_WHAT TO DO:_ Go through the listing below and list every line with "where".

_SUPPLIED INFORMATION:_
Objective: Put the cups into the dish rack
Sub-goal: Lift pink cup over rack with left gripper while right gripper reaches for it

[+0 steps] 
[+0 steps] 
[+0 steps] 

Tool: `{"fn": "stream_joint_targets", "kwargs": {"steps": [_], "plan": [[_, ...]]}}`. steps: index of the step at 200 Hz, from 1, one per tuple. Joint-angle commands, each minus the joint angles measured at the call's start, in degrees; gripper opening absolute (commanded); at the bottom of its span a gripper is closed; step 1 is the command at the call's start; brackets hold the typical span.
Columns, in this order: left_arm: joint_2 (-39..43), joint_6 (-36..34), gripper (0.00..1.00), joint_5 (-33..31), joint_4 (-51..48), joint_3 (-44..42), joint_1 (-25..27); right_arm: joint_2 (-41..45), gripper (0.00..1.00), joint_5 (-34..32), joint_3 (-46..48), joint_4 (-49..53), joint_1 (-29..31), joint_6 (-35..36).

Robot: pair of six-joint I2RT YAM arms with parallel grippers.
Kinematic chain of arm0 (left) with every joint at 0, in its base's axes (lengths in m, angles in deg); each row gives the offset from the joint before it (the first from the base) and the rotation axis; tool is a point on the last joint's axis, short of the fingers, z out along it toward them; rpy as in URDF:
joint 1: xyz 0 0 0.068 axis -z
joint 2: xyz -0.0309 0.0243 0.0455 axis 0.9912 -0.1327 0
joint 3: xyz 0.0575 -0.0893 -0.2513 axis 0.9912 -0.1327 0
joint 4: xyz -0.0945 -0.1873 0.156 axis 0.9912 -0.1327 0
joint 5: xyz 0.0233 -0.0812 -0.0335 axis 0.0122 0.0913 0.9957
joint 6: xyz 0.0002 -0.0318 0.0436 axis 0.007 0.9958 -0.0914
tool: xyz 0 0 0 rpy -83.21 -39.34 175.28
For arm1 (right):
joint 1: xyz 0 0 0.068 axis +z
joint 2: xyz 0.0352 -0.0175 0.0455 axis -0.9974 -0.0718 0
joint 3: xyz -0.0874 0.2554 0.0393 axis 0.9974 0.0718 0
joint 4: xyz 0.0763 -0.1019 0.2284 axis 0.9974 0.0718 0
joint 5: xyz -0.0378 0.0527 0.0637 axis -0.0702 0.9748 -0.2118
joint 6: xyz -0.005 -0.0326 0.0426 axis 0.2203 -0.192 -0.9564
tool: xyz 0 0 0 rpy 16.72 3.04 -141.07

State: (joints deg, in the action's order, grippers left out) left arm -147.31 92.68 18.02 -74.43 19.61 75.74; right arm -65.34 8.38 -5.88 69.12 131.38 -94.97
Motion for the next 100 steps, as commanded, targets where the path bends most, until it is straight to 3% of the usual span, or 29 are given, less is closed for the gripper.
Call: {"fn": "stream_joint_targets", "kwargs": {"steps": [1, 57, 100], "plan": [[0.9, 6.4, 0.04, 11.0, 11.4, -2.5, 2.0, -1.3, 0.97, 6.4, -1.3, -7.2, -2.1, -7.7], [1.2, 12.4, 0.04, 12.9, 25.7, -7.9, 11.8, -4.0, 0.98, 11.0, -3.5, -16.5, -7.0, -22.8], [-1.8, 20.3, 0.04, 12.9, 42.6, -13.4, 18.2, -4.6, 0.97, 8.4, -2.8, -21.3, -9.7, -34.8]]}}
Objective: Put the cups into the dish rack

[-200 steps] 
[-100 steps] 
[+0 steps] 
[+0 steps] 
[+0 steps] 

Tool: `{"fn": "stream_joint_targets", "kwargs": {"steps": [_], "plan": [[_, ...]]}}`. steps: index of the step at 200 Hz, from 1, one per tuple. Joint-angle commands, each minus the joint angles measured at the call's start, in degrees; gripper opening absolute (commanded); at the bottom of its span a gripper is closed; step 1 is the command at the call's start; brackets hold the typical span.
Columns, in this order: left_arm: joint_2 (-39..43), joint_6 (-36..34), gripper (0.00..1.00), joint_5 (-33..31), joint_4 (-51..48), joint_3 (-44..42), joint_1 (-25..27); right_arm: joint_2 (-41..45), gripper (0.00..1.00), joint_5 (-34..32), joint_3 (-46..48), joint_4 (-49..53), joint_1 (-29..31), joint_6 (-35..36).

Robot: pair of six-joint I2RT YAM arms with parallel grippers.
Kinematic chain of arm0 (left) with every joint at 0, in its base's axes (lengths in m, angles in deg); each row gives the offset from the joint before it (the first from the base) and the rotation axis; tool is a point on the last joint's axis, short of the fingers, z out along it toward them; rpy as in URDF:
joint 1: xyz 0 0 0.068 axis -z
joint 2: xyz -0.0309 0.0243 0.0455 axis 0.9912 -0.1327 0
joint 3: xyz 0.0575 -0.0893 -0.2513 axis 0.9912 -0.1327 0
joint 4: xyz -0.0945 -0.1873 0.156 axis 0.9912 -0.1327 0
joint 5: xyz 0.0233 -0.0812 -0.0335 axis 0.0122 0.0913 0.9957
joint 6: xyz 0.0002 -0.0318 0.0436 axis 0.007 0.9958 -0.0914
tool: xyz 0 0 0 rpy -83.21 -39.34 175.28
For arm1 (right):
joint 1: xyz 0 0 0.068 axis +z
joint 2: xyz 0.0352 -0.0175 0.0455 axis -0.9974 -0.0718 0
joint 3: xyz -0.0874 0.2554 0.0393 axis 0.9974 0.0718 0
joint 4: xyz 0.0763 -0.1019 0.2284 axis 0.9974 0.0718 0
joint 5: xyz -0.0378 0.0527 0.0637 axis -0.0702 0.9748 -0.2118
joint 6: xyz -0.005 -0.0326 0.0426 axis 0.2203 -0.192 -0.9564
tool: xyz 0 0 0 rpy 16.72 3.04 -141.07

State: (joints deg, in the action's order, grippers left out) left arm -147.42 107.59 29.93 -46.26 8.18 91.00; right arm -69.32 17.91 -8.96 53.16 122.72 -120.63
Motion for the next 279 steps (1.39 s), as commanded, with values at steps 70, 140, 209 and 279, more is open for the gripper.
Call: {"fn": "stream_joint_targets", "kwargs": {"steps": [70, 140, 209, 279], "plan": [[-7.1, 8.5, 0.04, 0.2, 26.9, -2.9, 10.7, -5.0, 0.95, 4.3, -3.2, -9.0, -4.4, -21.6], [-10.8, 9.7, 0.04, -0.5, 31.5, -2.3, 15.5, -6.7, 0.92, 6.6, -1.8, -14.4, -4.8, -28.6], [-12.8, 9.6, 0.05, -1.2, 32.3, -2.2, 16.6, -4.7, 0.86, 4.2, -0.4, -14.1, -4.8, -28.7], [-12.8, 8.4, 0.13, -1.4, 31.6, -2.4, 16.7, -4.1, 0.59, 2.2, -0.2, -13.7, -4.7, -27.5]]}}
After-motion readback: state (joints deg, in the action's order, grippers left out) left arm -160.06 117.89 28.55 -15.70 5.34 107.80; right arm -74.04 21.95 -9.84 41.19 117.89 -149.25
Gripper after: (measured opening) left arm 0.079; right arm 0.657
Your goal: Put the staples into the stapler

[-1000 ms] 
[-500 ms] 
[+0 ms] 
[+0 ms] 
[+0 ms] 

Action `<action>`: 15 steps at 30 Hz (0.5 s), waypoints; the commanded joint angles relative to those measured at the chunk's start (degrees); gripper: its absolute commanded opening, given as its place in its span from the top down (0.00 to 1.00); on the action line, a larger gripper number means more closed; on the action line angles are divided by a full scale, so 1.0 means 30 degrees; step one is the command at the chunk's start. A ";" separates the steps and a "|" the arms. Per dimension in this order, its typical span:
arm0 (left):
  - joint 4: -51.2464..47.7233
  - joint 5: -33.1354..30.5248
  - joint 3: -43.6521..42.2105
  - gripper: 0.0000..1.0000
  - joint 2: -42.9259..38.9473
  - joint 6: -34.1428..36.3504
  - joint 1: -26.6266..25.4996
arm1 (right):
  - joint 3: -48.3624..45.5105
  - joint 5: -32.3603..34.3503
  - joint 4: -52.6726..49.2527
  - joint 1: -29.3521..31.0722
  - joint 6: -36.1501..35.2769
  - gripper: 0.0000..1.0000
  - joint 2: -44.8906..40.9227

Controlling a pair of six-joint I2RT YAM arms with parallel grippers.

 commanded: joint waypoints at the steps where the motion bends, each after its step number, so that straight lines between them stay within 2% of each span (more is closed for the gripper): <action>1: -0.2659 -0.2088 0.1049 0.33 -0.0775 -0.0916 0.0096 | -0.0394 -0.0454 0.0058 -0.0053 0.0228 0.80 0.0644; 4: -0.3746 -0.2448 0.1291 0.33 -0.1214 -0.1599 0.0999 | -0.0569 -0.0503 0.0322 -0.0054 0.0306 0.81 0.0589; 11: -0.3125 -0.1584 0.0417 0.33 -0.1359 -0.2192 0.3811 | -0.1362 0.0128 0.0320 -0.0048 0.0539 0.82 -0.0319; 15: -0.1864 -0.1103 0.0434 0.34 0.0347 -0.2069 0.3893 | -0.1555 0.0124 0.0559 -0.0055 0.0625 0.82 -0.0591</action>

_WORKED SOLUTION:_
Motion for the next 100 steps, as commanded, targets where the path bends most, until it is straight to 3% of the usual span, or 29 are given, less is closed for the gripper.
 commanded: joint waypoints at the steps where the motion bends, each after its step number, so that straight lines between them stay within 2% of each span (more is closed for the gripper): <action>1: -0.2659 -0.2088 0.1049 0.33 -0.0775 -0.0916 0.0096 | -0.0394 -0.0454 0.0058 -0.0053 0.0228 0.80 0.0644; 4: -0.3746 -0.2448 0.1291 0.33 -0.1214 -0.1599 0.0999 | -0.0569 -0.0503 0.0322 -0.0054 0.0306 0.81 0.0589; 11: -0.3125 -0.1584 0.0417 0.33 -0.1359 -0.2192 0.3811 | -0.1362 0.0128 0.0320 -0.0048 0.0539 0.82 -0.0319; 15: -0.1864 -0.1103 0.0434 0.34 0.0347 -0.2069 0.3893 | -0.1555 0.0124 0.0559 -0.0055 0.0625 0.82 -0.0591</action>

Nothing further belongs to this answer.